**ASSIGNMENT**. Transcribe every record verbatim; no pictures.

**GIVEN DATA**.

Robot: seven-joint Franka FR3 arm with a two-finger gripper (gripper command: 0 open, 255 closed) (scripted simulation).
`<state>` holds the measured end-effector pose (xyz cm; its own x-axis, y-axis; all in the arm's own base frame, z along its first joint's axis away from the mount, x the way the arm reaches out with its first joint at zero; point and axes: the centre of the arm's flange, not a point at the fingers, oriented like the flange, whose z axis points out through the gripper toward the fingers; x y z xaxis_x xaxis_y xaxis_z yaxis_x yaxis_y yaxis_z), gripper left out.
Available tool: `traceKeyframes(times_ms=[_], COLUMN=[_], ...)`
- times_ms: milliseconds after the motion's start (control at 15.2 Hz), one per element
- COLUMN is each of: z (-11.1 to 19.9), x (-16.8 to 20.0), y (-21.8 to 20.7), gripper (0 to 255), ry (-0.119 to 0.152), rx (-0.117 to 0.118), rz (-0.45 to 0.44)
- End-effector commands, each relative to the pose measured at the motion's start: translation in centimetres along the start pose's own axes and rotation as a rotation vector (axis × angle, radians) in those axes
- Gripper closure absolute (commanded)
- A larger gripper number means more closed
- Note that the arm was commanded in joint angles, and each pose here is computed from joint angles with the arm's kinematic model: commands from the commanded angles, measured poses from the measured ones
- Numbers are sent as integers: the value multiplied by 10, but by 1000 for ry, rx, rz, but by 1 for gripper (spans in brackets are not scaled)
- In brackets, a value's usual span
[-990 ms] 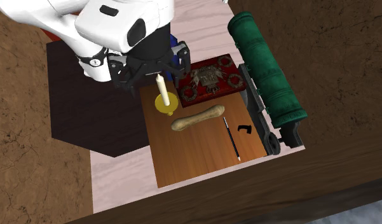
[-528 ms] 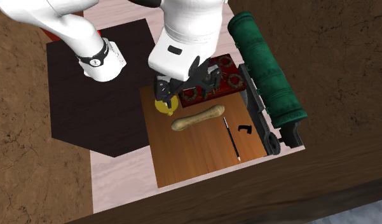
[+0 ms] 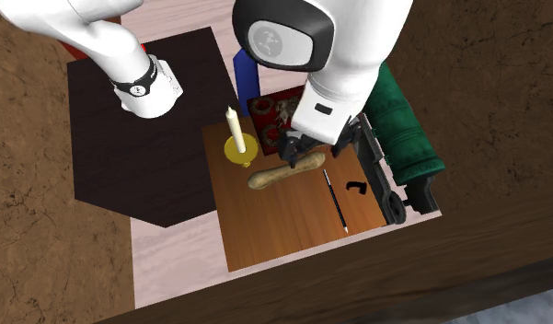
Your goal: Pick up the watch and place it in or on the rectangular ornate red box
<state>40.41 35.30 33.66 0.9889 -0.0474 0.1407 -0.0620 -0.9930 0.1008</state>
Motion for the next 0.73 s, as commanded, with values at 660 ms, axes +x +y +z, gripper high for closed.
traceKeyframes(times_ms=[660], z=[91], x=[25], y=[-122], gripper=[0], ry=[1], rx=[9], rz=[42])
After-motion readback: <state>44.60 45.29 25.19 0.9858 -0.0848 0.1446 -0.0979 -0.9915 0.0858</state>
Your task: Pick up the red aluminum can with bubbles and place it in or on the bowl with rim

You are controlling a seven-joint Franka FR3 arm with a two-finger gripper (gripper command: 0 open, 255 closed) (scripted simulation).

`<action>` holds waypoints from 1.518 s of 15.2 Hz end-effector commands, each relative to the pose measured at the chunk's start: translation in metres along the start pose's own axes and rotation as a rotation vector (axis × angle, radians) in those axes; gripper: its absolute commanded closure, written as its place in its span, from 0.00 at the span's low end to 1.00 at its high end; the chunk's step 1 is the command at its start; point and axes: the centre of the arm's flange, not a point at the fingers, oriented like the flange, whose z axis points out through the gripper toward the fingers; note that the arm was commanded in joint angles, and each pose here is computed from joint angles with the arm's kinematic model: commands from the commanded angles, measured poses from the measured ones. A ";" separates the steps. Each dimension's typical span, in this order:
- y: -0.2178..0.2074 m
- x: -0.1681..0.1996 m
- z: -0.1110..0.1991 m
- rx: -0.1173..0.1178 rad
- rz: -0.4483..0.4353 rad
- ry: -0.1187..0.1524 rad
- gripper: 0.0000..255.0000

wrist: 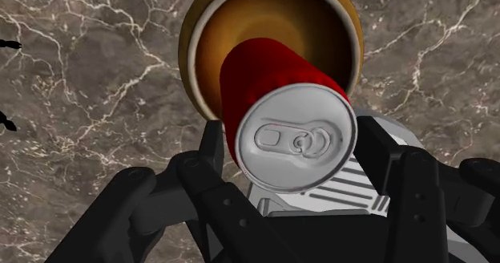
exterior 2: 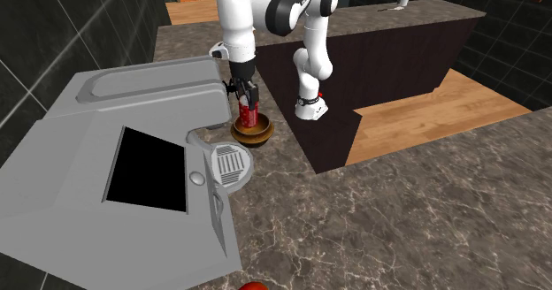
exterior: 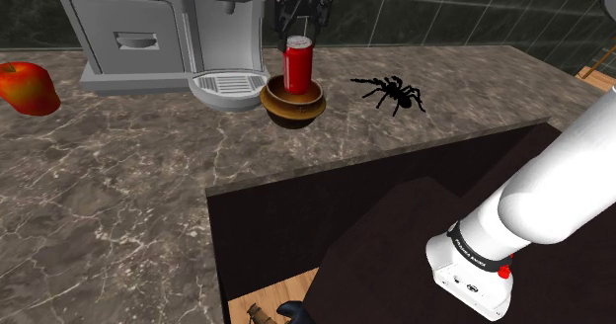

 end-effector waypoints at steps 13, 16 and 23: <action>0.000 0.000 -0.026 0.000 0.000 0.001 0.00; 0.000 0.000 -0.050 0.000 0.000 0.001 0.00; 0.000 0.000 -0.050 0.000 0.000 0.001 0.00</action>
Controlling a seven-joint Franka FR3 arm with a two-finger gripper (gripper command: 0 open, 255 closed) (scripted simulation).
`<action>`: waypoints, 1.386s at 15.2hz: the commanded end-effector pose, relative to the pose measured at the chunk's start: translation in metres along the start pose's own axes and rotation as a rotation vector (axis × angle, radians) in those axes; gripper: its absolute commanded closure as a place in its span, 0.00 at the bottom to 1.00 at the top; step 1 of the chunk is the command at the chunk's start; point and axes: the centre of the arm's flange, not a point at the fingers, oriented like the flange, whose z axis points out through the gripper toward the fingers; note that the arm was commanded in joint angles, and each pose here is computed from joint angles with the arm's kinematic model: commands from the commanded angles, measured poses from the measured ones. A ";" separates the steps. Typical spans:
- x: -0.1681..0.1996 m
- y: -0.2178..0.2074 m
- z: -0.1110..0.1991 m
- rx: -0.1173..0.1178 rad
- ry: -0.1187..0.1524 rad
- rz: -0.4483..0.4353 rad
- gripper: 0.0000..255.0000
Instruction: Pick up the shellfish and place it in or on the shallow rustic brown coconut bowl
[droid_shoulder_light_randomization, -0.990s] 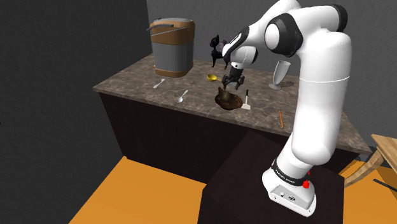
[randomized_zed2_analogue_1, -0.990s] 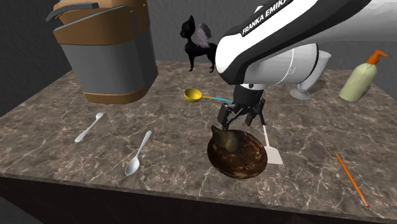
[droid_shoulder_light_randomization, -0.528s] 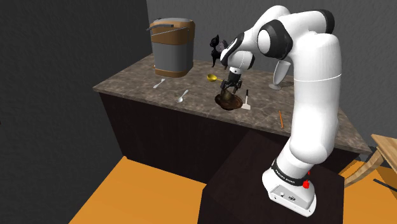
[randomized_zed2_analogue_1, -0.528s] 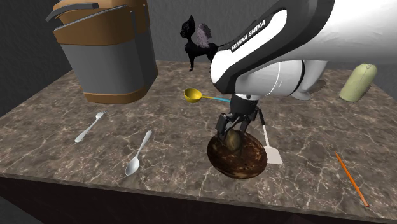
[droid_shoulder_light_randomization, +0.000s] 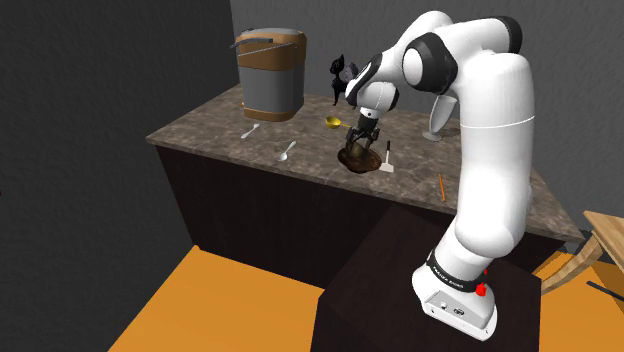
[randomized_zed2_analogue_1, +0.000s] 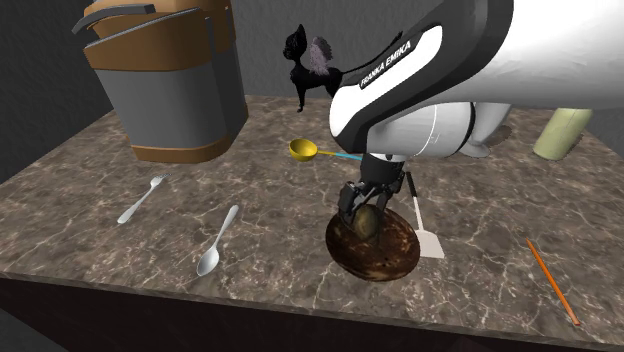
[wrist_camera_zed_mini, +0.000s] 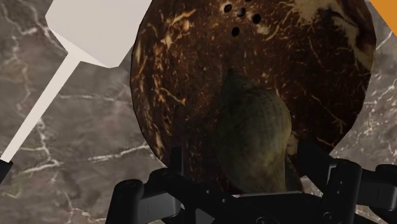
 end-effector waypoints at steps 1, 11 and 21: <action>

**EXERCISE RESULT**.
Robot: seven-joint Franka FR3 arm with a two-finger gripper (gripper command: 0 open, 255 closed) (scripted simulation).
`<state>` holds the measured end-effector pose (xyz cm; its own x-axis, y-axis; all in the arm's own base frame, z along its first joint's axis away from the mount, x the way the arm reaches out with its first joint at zero; point and axes: the centre of the arm's flange, not a point at the fingers, oriented like the flange, whose z axis points out through the gripper toward the fingers; x y z xaxis_x xaxis_y xaxis_z yaxis_x yaxis_y yaxis_z), gripper left out.
Available tool: `traceKeyframes(times_ms=[_], COLUMN=[_], ...)`
- times_ms: milliseconds after the motion's start (control at 15.2 Hz), one per element
- COLUMN is each of: z (-11.1 to 19.9), x (-16.8 to 20.0), y (-21.8 to 20.7), gripper (0 to 255), ry (-0.119 to 0.152), rx (-0.117 to 0.118), rz (-0.45 to 0.44)
- End-effector commands, each relative to the pose measured at the motion's start: translation in centimetres along the start pose's own axes and rotation as a rotation vector (axis × angle, radians) in those axes
- Gripper closure absolute (commanded)
- A larger gripper number means more closed
- Note that the arm was commanded in joint angles, and each pose here is computed from joint angles with the arm's kinematic model: commands from the commanded angles, measured poses from the measured ones
- Numbers are sent as integers: the value multiplied by 10, but by 1000 for ry, rx, rz, but by 1 for gripper (spans in brackets are not scaled)
- In brackets, a value's usual span
[-990 ms] 
[-528 ms] 
[+0 ms] 
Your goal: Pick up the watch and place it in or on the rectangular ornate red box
<state>40.41 35.30 33.66 0.9889 -0.0474 0.1407 -0.0620 -0.9930 0.1008</state>
Motion for the next 0.73 s, as commanded, with values at 660 ms, axes +x +y +z, gripper high for closed.
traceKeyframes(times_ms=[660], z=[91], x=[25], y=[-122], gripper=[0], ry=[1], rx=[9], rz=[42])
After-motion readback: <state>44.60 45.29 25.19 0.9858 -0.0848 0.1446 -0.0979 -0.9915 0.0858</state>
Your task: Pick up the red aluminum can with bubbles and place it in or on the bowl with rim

You are controlling a seven-joint Franka FR3 arm with a two-finger gripper (gripper command: 0 open, 255 closed) (scripted simulation).

`<action>` holds waypoints from 1.518 s of 15.2 Hz end-effector commands, each relative to the pose measured at the chunk's start: translation in metres along the start pose's own axes and rotation as a rotation vector (axis × angle, radians) in those axes; gripper: its absolute commanded closure, written as its place in its span, from 0.00 at the span's low end to 1.00 at its high end; the chunk's step 1 is the command at its start; point and axes: the centre of the arm's flange, not a point at the fingers, oriented like the flange, whose z axis points out through the gripper toward the fingers; note that the arm was commanded in joint angles, and each pose here is computed from joint angles with the arm's kinematic model: commands from the commanded angles, measured poses from the measured ones. A ";" separates the steps. Each dimension's typical span, in this order:
- y: -0.2178..0.2074 m
- x: -0.1681..0.1996 m
- z: -0.1110..0.1991 m
- rx: -0.1173..0.1178 rad
- rz: -0.4483..0.4353 rad
- ry: -0.1187..0.1524 rad
- gripper: 0.0000..255.0000

wrist: 
exterior 2: 
exterior: 

 end-effector waypoints at steps 13, 16 and 23: <action>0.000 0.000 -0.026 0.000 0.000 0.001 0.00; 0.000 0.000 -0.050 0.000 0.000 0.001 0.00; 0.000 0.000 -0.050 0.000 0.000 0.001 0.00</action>
Controlling a seven-joint Franka FR3 arm with a two-finger gripper (gripper command: 0 open, 255 closed) (scripted simulation).
`<action>`: waypoints, 1.386s at 15.2hz: the commanded end-effector pose, relative to the pose measured at the chunk's start: translation in metres along the start pose's own axes and rotation as a rotation vector (axis × angle, radians) in those axes; gripper: its absolute commanded closure as a place in its span, 0.00 at the bottom to 1.00 at the top; step 1 of the chunk is the command at the chunk's start; point and axes: the centre of the arm's flange, not a point at the fingers, oriented like the flange, whose z axis points out through the gripper toward the fingers; note that the arm was commanded in joint angles, and each pose here is computed from joint angles with the arm's kinematic model: commands from the commanded angles, measured poses from the measured ones. A ";" separates the steps. Typical spans:
- x: -0.1681..0.1996 m
- y: -0.2178..0.2074 m
- z: -0.1110..0.1991 m
- rx: -0.1173..0.1178 rad
- ry: -0.1187..0.1524 rad
- rz: -0.4483..0.4353 rad
- gripper: 0.0000..255.0000
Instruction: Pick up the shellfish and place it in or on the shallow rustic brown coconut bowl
[droid_shoulder_light_randomization, -0.990s] 
[randomized_zed2_analogue_1, -0.990s] 
[droid_shoulder_light_randomization, -0.528s] 
[randomized_zed2_analogue_1, -0.528s] 
[droid_shoulder_light_randomization, +0.000s] 
[randomized_zed2_analogue_1, +0.000s] 
[wrist_camera_zed_mini, +0.000s] 
 end-effector waypoints at steps 1, 11 and 21: <action>

The output above is the complete answer.